第36話 (2/6)
現在
叫び声がフレームを目覚めさせた。
何百もの声が耳をつんざくように響き、その一つ一つが切実で、絶望に満ちていた。ギラギラとしたネオンライトが彼の目を焼いた。
ぼやけていた輪郭が少しずつはっきりとした形になり、フレームは石のベンチにしゃがみ込み、コンクリートの壁にもたれながら、鉄格子越しに工業施設を見つめていた。
怒声の嵐は耳をつんざくほどの騒がしさだった。
彼は思わず耳をふさぐ。
「大丈夫ですか?」
フレームは左に顔を向けた。
そこには白衣を着た男性が座っていた。眼鏡をかけ、無精ひげを生やし、優しげな目をしていた。コバルトブルーの長い髪を一本のバンドでまとめ、肩にしっとりと垂らしている。
その男の存在も、この牢屋にいるという事実も、フレームを混乱させた。
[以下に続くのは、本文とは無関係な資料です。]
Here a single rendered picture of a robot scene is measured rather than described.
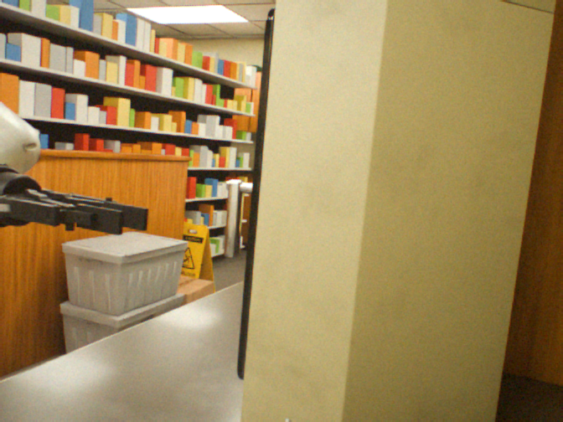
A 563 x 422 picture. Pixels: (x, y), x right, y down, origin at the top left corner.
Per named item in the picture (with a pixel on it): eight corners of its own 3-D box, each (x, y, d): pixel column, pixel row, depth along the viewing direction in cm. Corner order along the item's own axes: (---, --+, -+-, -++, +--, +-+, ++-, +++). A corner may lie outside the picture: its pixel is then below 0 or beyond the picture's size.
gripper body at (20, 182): (-23, 172, 70) (26, 180, 67) (30, 172, 78) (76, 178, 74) (-24, 226, 71) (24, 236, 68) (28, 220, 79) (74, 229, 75)
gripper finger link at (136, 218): (102, 223, 70) (105, 223, 71) (143, 231, 67) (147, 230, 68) (103, 201, 70) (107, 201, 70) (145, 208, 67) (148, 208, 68)
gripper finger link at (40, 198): (33, 189, 72) (23, 189, 71) (78, 200, 65) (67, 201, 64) (32, 217, 72) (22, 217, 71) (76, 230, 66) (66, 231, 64)
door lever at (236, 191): (259, 265, 57) (269, 261, 59) (266, 179, 56) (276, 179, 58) (217, 257, 59) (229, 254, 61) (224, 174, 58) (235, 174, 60)
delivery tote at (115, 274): (187, 294, 313) (190, 240, 309) (118, 320, 257) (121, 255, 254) (132, 281, 329) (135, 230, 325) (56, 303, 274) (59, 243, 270)
「ここは……どこですか?」
「私にも分かりません。」
「どうやってここに来たんです?」
男の穏やかな目が、どこか疲れたように翳った。「たぶん、君と同じだよ。警備員に自宅の前で捕まって、ここに連れてこられた。」
フレームは思い出そうとしたが、囲まれた瞬間からの記憶がぷっつりと途切れていた。彼は立ち上がり、格子のそばに歩み寄る。
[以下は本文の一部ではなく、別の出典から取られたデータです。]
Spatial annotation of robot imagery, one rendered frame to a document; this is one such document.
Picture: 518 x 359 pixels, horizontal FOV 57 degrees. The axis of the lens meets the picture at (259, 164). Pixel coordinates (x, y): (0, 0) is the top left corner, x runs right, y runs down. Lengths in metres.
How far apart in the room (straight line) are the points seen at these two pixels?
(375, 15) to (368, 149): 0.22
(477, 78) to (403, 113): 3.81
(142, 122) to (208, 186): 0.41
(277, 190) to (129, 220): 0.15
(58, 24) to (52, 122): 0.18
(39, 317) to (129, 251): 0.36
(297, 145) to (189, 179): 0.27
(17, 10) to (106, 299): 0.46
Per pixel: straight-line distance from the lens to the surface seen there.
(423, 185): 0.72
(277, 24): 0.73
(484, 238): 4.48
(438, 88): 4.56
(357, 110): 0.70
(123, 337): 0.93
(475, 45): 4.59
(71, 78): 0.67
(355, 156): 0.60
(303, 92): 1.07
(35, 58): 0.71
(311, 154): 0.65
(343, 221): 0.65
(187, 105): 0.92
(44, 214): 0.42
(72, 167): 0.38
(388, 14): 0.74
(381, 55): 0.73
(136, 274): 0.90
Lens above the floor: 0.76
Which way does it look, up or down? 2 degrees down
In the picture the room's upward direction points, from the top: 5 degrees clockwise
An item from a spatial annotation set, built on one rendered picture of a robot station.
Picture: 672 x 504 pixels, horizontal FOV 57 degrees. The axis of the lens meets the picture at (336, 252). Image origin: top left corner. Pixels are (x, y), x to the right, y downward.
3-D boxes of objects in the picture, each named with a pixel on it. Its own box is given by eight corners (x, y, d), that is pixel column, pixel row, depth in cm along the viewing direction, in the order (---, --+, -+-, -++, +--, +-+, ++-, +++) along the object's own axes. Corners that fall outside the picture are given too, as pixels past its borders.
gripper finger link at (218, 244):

手すり越しに下を覗いたその瞬間、叫び声の正体に気づいた。
数十頭のユニコーンたちが、下の囲いの中でひしめき合っていた。
彼らの牢があるのは二階部分で、地上の厩舎と、その周囲の壁沿いに並ぶ対面式の監房がよく見えた。階全体が留置場だった。対面の監房は空だった。足元の血痕が、ここがかつて空でなかったことを示していた。
いまだ耳をふさいだまま、フレームは隣の男に向き直った。「あなたの名前は?」
「アサノといいます。」
「まさか……アサノ博士?」
アサノは何かを答えようとしたが、その瞬間、音が聞こえて口を閉じた。
足音が近づいてきた。
やがて、一人の警備員が彼らの牢の前に立ち、鍵を取り出して小さな受け渡し口を開けた。
彼の影の中から、別の人影が現れる。ネオンライトがその顔を照らした瞬間、フレームは言葉を失った。